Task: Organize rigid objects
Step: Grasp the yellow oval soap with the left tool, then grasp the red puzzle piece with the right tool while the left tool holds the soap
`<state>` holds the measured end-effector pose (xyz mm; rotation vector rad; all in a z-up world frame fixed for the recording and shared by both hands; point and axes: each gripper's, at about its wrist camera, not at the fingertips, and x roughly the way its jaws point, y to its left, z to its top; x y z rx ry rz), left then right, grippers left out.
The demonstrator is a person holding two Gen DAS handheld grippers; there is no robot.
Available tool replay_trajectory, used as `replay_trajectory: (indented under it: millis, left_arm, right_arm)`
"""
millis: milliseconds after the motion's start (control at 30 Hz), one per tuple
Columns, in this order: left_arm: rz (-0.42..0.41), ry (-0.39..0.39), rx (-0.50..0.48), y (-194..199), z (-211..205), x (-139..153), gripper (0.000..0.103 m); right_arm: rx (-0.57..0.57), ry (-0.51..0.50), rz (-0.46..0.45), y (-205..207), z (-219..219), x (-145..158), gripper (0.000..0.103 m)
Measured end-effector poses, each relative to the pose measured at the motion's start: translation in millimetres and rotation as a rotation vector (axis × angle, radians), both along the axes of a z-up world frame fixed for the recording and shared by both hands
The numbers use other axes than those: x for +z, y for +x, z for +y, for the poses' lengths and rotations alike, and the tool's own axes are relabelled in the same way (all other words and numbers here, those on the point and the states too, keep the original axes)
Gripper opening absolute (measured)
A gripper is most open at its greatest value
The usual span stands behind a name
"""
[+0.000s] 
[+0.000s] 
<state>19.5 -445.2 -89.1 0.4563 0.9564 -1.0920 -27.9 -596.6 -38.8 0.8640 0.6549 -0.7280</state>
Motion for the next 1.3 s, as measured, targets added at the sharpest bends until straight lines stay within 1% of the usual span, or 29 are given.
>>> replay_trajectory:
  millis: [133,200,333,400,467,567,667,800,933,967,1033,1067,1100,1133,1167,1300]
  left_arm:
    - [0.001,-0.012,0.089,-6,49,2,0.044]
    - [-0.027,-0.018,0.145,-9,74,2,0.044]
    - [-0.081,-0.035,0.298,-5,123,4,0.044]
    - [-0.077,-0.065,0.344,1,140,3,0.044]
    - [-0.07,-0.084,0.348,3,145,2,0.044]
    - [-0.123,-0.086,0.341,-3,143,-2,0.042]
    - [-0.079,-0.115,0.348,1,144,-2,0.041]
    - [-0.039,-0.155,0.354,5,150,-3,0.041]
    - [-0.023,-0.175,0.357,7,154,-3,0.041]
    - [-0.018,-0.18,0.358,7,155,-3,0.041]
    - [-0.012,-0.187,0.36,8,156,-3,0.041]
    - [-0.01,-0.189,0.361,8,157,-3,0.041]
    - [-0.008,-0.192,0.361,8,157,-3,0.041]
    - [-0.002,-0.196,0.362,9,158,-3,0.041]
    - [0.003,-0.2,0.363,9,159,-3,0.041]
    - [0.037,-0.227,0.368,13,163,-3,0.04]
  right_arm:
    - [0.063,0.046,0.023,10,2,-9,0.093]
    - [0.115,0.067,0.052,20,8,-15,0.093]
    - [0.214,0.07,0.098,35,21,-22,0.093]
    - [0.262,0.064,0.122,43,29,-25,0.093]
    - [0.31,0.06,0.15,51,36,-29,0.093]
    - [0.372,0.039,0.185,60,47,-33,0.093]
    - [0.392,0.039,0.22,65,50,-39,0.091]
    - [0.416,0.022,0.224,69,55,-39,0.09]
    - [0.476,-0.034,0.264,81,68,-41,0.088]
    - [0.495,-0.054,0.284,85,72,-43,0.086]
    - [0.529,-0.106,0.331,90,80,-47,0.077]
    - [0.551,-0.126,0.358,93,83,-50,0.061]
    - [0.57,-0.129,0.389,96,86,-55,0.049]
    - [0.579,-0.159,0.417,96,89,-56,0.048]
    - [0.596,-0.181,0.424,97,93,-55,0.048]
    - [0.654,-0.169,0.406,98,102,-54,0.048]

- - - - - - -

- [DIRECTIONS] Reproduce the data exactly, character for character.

- [RESPONSE TO THIS TASK]
Task: Organize rigid objects
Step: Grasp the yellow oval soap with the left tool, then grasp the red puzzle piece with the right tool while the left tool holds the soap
`<state>` holds the measured end-effector pose (xyz mm; rotation vector rad; all in a z-up world frame fixed for the recording and shared by both hands; point and axes: each gripper's, at about its wrist camera, not at the fingertips, and x roughly the way its jaws point, y to its left, z to its top; x y z rx ry rz), left then right, grippers left out.
The demonstrator is a person holding two Gen DAS handheld grippers; there is no robot.
Available tool replay_trajectory, used as `replay_trajectory: (indented under it: millis, left_arm, right_arm)`
"""
millis: milliseconds after the motion's start (control at 30 Hz), one per tuple
Columns, in this order: left_arm: rz (-0.42..0.41), ry (-0.39..0.39), rx (-0.50..0.48), y (-194..199), z (-211..205), x (-139..153), gripper (0.000..0.103 m); right_arm: rx (-0.57..0.57), ry (-0.51..0.50), rz (-0.46..0.45), y (-205..207), z (-219..219), x (-145..158), gripper (0.000..0.103 m)
Measured end-effector poses, each relative to the pose measured at the motion's start: translation in millimetres and rotation as a rotation vector (axis × angle, radians), both along the axes of a z-up world frame fixed for the recording and shared by both hands
The numbers use other axes than those: x for +z, y for +x, z for +y, for the poses' lengths and rotations alike, and the tool's own axes are relabelled in the same way (all other words and numbers here, those on the point and the states too, keep the original axes)
Gripper opening absolute (measured)
A gripper is most open at its greatest value
The usual span stands behind a name
"""
[+0.000s] 
[+0.000s] 
<state>19.5 -445.2 -89.1 0.4563 0.9564 -1.0920 -27.9 -596.6 -38.8 0.8640 0.6549 -0.7280</state>
Motion for the next 1.3 s, as measured, targets added at the sharpest bends until straight lines stay within 1% of the usual span, or 29 are given.
>>> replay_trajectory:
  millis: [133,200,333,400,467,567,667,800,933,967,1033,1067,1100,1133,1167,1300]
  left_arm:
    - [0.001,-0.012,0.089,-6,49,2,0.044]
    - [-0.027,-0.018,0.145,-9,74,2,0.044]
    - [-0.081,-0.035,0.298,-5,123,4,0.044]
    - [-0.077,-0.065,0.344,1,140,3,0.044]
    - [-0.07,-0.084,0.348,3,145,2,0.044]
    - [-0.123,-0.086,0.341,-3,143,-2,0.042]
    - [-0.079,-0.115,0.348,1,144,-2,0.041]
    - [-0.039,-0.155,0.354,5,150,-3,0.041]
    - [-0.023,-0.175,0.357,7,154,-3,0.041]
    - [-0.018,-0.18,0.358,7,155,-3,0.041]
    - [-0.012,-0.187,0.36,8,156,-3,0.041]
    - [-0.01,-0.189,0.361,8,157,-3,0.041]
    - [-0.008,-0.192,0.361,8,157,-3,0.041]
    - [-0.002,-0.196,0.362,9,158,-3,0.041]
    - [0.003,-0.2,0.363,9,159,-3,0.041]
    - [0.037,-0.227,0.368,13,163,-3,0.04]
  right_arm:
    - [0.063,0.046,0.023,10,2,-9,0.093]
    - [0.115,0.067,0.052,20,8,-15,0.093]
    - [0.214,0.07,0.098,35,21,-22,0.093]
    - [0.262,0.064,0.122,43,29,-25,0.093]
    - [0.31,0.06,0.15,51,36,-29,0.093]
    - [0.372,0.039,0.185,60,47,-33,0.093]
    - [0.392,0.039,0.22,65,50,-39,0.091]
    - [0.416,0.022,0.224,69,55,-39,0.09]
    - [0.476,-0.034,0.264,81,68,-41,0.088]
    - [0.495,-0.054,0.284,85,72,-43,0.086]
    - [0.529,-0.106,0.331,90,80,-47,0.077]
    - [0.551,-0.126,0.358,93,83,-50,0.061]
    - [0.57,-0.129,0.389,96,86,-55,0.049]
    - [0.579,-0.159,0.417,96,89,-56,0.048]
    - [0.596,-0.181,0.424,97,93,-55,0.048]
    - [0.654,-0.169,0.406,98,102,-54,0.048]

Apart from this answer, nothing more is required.